The Institute of Medicine considers the issue of overcrowded emergency departments (EDs) a national epidemic. From 2003 to 2009 there was a 25% increase in average ED wait times, with longer times in urban EDs compared to nonurban EDs. Numerous strategies have been employed in EDs around the nation to improve throughput, such as the implementation of “fast-track” areas and keeping patients “vertical,” which means evaluating and treating them without the unnecessary use of a stretcher. This paper explores the implementation of a novel strategy which involved the creation of a “flexible care area” (FCA), a space designed for initiating patient evaluations and treatments at the beginning of a patient’s visit.
To examine the impact of the FCA on ED throughput measures.
- The FCA was implemented in a 34-bed ED located in a midsized Midwestern U.S. city. Data analyzed in this retrospective study were collected from 2011, when the ED had a total of 44,989 patients, and 2012, when the ED had 46,937 patients.
- The FCA itself was made up of three rooms staffed by a nurse, an emergency physician, and an ED technician from 4 p.m. to 11 p.m. on an as-needed basis. Its purpose was to evaluate and treat low- and moderate-acuity patients while keeping them vertical, and it prioritized moderate-acuity patients to expedite the ordering of diagnostic tests.
- An electronic health record (EHR) was accessed to gather data on when the FCA was open during the two-year study period.
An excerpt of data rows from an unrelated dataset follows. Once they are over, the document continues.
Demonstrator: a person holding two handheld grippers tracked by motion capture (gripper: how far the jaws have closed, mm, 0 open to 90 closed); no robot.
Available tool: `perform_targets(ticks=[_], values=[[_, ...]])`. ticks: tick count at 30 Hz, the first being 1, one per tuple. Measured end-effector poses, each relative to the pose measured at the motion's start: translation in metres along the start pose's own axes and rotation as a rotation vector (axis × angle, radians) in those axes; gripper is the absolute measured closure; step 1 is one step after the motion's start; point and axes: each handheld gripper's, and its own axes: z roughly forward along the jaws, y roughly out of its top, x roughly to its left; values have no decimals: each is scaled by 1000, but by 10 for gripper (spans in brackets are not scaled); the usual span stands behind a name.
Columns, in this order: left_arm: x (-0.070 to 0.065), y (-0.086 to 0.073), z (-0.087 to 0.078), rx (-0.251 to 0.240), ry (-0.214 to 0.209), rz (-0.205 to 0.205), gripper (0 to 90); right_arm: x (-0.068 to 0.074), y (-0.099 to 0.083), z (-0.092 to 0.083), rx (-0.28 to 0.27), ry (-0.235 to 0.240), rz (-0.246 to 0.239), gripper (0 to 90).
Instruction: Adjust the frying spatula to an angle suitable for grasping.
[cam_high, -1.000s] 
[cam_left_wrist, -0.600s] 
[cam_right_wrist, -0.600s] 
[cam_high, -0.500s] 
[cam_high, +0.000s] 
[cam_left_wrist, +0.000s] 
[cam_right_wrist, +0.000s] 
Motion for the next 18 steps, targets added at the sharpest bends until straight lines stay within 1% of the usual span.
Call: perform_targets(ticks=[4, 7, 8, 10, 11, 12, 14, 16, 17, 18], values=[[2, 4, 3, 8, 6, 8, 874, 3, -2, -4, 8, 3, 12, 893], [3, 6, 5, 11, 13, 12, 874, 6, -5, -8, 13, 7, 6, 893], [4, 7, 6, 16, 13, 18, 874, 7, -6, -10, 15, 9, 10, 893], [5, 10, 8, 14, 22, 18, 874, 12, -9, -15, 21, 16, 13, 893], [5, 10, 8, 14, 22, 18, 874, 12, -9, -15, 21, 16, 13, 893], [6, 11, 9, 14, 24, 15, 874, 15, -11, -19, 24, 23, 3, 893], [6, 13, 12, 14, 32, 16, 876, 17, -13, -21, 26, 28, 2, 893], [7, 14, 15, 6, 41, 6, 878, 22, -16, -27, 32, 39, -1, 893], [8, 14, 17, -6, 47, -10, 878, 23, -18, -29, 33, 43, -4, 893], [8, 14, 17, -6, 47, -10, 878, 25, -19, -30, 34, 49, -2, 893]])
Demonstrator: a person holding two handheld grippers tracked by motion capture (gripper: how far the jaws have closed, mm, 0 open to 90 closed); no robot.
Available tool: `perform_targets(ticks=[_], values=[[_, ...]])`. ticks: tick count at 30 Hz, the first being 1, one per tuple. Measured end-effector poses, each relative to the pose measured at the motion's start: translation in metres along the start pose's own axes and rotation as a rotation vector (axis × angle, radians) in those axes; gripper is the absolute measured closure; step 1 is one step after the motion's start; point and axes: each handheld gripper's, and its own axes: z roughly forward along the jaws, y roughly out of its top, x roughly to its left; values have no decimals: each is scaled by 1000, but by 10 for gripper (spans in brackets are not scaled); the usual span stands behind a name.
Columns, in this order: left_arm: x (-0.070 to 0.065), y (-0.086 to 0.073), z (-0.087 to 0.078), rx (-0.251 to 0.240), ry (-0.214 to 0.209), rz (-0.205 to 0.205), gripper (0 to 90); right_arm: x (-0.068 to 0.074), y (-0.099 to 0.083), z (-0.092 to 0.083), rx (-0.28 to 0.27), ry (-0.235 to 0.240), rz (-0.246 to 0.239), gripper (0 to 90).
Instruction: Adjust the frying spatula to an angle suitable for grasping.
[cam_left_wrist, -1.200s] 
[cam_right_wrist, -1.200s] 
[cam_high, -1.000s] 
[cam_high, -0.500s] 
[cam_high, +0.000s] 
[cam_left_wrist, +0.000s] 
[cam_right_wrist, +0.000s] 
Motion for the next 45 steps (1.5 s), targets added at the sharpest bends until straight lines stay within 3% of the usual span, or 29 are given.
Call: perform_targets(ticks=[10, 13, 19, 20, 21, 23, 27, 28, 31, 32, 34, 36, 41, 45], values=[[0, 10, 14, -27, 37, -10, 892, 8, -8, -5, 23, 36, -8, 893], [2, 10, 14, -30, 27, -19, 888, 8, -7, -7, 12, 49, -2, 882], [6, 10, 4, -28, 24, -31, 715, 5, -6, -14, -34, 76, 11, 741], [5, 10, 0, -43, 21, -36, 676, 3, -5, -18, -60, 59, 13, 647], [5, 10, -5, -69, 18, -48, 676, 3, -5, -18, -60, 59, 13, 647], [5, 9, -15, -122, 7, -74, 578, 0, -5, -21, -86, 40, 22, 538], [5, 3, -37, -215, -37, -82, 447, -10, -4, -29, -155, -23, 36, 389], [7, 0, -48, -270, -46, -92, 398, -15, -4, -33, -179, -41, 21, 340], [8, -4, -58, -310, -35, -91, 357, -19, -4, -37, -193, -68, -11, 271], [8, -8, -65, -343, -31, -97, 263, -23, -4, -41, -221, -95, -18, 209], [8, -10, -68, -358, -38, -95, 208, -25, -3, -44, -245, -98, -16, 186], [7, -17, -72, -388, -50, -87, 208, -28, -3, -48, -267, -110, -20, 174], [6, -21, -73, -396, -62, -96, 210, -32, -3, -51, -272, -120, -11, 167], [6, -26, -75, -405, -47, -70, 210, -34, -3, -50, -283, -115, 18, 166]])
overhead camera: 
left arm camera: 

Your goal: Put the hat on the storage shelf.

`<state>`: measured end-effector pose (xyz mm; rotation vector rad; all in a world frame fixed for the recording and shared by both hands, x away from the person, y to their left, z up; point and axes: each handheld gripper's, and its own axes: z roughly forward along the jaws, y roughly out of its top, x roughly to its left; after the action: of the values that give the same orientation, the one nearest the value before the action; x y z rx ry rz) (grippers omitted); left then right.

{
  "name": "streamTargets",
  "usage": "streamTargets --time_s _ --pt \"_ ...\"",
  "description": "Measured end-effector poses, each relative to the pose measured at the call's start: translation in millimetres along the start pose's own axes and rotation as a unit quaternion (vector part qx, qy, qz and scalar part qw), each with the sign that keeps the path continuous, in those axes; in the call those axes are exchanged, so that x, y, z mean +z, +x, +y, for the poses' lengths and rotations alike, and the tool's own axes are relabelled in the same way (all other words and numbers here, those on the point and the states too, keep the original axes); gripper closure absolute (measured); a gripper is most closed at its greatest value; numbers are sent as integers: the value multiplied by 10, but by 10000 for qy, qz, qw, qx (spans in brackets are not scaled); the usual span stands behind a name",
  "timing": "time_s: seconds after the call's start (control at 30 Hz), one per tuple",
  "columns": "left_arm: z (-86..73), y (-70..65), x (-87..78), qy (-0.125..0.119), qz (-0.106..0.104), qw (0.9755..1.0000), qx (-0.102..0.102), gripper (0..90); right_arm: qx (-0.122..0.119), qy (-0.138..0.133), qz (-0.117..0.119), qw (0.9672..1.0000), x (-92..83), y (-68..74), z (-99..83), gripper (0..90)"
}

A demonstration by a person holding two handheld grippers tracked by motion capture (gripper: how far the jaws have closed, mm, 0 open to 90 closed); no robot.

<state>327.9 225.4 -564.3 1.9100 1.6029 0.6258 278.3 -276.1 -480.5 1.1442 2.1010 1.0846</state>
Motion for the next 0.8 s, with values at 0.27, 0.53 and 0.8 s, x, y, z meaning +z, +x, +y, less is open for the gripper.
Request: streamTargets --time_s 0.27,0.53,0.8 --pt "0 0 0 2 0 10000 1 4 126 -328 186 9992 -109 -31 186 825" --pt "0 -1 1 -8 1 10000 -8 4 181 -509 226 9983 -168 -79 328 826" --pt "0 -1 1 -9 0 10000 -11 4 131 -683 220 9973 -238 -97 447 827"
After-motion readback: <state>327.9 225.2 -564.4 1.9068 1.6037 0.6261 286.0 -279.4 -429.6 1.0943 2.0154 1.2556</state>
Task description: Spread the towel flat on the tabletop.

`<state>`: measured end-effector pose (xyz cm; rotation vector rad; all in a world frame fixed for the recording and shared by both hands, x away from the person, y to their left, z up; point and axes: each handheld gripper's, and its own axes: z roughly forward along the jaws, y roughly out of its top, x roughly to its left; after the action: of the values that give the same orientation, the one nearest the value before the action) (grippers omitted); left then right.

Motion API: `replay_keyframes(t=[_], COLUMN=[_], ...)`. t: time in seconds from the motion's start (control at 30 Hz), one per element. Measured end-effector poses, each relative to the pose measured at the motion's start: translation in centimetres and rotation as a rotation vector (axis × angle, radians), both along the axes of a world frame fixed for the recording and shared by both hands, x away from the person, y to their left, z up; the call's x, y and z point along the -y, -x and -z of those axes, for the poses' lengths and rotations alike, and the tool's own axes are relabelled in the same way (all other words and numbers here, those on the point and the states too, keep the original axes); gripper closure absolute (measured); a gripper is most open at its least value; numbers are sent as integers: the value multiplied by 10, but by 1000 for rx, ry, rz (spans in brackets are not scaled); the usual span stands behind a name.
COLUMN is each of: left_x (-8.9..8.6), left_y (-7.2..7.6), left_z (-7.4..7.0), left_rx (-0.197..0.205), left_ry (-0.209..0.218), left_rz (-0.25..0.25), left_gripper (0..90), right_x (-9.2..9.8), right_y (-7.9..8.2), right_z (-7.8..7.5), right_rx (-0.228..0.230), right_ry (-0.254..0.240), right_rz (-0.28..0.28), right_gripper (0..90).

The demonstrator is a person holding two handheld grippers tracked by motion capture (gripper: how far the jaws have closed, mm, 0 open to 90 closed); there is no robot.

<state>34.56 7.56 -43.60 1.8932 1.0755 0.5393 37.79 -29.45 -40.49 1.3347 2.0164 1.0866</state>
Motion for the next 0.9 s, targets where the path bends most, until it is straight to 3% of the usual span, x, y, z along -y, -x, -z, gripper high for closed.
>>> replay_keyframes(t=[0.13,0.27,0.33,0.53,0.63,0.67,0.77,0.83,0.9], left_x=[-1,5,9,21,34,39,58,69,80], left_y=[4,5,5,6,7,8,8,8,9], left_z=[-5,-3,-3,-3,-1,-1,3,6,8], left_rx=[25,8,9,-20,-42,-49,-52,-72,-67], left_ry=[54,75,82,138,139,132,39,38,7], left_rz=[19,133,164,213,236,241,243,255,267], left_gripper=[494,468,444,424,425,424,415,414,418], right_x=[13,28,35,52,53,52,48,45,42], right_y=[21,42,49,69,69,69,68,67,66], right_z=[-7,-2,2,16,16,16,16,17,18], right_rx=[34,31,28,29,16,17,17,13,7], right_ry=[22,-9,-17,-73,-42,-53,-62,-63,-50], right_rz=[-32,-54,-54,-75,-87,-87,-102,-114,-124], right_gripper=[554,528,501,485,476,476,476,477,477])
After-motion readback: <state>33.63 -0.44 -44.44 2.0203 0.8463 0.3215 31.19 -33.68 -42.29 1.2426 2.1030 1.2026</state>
Data were also gathered on average daily ED measures, such as arrival-to-room time, arrival-to-physician time, length of stay (LOS), and whether certain patients were seen in the FCA. The primary outcome was ED LOS, which was ascertainable by analyzing time stamps recorded by the EHR.
- The Emergency Severity Index (ESI), which is a 5-level triage tool that rates incoming patients on a scale of 1 to 5 (1 representing life-threatening conditions and 5 requiring no resources), was used in the ED workflow, and data on these ratings were stratified by year (2011 or 2012) and ESI level. Since ESI level 1 patients are often admitted to the hospital quickly, only levels 2-5 were considered in this study.
- Since the purpose of the FCA was to reduce patient throughput times on days experiencing high volumes, two separate analyses were conducted on “high-volume” days and “all days,” with high-volume days being defined as a day with over 120 patient visits. Throughput measures were compared on days both with and without FCA ability, as well as all days when the FCA was available versus days without it, regardless of the patient volume.
In 2011 the FCA was available for 165 days, and for 252 days in 2012, for a total of 417 days within the two-year study period. There was a 16-minute decrease for ESI level 3 patients on high-volume days in 2011. Regardless of patient volume or year, ED LOS decreased significantly during days with FCA as opposed to those without for ESI level 4 patients. There were no significant changes for ESI level 2 and 5 patients throughout all analyses. Additionally, the number of patients leaving the ED without being seen decreased significantly on days when the FCA was operating.
The authors listed several limitations within the study. Since the study was retrospective, there is a possibility of multiple unmeasured confounders when the FCA was or was not used. Variables such as the number of trauma patients and stroke codes seen during FCA hours were not evaluated. Data extracted from the EHR were not verified by any other resources. It is also difficult to apply the effectiveness of the FCA to other healthcare facilities since different centers might have differing degrees of impact after implementing spaces similar to the FCA, depending on proportions of patients with lower acuity and physician acceptance of nurse-driven orders.